## Exercise objective
In the records below, find every line that contains "cable" and list it.

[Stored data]
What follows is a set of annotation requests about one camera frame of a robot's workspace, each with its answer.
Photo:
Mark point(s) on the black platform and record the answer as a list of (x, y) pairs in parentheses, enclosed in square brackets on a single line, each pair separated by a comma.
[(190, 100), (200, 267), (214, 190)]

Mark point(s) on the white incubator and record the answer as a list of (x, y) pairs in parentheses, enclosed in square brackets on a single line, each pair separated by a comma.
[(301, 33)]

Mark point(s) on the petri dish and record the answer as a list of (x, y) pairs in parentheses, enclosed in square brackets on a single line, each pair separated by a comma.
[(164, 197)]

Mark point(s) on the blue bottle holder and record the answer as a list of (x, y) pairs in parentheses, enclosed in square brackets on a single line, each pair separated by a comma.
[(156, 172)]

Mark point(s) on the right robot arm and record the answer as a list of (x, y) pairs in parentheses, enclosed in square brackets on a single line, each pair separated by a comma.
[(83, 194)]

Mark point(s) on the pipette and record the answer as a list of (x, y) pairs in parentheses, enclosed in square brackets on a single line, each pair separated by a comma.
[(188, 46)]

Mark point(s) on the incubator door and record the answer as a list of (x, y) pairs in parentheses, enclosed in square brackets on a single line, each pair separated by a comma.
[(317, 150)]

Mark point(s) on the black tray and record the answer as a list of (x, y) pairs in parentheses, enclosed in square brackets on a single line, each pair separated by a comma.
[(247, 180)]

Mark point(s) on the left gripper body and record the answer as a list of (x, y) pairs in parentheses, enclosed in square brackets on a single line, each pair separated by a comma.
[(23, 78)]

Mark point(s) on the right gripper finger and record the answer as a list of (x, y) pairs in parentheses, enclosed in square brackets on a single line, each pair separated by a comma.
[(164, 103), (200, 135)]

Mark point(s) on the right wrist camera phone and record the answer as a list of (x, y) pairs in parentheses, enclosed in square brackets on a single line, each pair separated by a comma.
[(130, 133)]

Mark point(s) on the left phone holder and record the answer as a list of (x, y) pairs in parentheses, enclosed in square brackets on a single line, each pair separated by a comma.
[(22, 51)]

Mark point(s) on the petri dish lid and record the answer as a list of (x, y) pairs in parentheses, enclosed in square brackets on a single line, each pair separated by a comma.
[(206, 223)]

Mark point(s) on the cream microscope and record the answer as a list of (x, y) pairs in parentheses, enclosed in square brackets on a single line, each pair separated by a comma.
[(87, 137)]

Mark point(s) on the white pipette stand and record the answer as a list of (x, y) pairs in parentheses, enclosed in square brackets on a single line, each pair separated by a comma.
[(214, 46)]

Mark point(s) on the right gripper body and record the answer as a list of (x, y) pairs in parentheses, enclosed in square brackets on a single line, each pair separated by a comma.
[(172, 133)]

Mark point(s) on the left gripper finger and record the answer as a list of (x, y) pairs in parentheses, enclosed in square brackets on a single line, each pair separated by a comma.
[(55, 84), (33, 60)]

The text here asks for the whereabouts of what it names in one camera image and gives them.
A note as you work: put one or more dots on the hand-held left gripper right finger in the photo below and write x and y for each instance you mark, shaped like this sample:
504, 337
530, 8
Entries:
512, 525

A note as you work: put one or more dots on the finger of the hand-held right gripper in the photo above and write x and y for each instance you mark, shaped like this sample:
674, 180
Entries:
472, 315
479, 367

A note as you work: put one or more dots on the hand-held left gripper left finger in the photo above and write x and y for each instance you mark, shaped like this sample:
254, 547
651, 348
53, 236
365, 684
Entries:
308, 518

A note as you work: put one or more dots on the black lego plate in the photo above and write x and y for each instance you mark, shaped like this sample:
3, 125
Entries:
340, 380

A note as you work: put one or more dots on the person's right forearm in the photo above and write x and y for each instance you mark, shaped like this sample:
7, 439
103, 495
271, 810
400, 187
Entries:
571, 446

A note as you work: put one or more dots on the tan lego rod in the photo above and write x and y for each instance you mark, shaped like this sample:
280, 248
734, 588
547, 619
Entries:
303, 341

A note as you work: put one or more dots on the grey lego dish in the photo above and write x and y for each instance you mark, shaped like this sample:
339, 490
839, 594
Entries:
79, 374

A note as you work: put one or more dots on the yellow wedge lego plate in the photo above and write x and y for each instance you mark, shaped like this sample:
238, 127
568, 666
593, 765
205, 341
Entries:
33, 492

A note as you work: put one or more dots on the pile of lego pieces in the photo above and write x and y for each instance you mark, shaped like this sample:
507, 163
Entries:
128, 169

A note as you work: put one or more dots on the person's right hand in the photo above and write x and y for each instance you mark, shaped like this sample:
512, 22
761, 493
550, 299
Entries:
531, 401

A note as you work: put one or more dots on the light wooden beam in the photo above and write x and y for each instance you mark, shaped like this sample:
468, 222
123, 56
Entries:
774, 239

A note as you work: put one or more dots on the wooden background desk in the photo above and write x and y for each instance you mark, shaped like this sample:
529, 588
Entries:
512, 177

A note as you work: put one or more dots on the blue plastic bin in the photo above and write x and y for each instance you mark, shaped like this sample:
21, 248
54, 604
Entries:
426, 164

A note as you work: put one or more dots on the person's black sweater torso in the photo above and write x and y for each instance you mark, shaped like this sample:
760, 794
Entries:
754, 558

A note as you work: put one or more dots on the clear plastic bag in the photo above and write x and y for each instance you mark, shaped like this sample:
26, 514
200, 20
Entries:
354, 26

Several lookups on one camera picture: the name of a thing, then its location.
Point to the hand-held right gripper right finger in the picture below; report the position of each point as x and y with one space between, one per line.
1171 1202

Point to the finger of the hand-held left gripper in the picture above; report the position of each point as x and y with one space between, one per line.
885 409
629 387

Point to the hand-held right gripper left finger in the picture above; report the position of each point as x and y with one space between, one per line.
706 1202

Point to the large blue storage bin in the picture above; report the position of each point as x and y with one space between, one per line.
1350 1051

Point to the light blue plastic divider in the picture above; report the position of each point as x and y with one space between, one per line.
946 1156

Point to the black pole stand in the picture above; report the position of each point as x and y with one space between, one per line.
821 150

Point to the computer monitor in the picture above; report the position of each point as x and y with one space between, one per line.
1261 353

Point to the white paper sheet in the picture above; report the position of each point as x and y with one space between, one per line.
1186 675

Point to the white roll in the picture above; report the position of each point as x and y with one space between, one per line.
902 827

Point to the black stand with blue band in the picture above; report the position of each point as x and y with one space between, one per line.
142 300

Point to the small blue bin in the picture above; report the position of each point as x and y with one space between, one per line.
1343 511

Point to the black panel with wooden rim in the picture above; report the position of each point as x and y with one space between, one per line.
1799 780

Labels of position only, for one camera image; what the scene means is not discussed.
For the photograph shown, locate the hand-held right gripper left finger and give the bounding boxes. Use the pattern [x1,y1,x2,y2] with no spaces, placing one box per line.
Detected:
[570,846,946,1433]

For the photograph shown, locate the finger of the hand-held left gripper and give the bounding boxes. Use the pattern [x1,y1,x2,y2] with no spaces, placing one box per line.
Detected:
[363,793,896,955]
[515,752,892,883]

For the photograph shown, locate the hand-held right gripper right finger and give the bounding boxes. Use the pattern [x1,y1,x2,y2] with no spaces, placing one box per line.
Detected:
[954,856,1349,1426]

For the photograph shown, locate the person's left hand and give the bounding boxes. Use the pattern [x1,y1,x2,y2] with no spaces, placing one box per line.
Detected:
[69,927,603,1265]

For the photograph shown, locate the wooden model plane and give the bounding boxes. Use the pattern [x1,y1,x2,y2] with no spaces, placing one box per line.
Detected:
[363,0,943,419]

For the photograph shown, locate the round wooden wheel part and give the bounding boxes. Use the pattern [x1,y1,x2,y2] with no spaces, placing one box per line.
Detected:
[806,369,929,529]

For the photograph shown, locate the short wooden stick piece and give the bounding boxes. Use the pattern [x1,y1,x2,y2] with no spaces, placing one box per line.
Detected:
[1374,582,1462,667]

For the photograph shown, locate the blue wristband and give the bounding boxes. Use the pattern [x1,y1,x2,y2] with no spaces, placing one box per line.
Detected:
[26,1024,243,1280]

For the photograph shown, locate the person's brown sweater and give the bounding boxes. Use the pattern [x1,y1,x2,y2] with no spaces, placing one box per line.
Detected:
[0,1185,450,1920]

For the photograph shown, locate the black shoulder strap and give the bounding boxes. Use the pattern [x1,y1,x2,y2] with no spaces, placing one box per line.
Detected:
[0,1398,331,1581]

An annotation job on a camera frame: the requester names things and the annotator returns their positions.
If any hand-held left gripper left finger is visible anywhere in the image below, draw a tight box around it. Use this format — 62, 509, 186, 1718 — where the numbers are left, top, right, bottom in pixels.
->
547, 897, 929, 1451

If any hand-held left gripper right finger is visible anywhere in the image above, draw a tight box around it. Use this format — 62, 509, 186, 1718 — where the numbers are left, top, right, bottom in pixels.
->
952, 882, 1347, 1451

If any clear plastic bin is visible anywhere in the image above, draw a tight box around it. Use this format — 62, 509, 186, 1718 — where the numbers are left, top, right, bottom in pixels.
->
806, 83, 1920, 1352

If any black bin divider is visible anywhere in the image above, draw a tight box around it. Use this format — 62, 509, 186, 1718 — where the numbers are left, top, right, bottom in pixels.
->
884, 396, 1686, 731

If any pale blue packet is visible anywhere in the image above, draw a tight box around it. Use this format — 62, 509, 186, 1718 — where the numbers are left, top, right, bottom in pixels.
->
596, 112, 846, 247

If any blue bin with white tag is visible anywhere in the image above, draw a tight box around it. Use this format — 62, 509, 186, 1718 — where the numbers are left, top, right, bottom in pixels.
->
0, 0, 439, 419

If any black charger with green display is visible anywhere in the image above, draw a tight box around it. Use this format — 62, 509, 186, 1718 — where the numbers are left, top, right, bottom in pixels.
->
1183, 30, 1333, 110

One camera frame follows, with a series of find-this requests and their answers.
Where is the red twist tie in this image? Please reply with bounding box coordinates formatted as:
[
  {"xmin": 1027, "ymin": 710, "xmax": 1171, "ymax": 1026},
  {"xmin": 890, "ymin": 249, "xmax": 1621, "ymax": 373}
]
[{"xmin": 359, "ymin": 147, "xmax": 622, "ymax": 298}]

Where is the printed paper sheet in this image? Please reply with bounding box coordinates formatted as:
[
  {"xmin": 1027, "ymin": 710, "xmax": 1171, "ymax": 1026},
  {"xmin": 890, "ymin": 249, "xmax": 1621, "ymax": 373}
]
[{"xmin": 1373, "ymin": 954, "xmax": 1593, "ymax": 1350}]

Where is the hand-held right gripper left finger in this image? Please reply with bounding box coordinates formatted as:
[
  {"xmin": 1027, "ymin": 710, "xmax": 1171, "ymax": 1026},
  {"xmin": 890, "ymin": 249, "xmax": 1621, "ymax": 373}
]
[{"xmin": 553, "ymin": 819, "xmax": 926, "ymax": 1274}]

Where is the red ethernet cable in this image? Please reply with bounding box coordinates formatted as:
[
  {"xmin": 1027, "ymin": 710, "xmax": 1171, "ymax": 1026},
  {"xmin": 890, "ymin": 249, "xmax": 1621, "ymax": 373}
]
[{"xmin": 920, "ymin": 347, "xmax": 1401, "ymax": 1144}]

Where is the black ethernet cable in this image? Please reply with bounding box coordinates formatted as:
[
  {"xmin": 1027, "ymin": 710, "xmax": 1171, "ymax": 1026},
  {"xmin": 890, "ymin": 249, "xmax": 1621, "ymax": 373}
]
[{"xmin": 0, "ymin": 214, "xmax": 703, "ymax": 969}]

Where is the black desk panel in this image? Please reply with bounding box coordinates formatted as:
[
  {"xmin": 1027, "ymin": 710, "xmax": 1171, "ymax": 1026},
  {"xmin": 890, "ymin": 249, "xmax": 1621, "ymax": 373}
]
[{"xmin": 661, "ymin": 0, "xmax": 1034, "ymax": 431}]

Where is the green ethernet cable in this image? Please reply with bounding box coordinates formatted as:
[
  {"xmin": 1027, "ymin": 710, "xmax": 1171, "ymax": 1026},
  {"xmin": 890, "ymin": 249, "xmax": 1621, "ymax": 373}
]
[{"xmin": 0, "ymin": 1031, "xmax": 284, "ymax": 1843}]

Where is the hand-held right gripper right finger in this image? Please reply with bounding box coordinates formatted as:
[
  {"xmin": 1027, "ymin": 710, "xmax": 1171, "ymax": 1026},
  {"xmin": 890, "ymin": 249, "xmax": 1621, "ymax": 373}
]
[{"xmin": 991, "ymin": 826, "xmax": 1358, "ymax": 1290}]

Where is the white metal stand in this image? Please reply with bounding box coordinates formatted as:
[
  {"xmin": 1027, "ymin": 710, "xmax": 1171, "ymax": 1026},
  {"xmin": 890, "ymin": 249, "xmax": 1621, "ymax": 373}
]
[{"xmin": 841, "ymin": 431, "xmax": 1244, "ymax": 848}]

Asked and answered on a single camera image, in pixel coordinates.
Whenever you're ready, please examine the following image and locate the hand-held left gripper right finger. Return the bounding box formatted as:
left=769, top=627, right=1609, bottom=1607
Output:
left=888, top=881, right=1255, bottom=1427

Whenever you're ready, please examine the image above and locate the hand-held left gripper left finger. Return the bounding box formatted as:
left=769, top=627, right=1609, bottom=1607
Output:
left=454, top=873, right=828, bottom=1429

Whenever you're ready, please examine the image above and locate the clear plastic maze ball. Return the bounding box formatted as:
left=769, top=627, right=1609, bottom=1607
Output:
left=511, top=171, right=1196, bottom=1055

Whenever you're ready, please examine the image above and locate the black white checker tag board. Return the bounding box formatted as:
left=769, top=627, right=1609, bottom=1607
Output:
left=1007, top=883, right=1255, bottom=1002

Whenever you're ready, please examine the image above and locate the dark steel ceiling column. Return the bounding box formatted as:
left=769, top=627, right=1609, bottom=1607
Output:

## Result for this task
Where is the red ethernet cable in this image? Please reply with bounding box coordinates formatted as:
Where is the black ethernet cable in this image? Please reply with bounding box coordinates formatted as:
Where is the green ethernet cable in this image? Please reply with bounding box coordinates formatted as:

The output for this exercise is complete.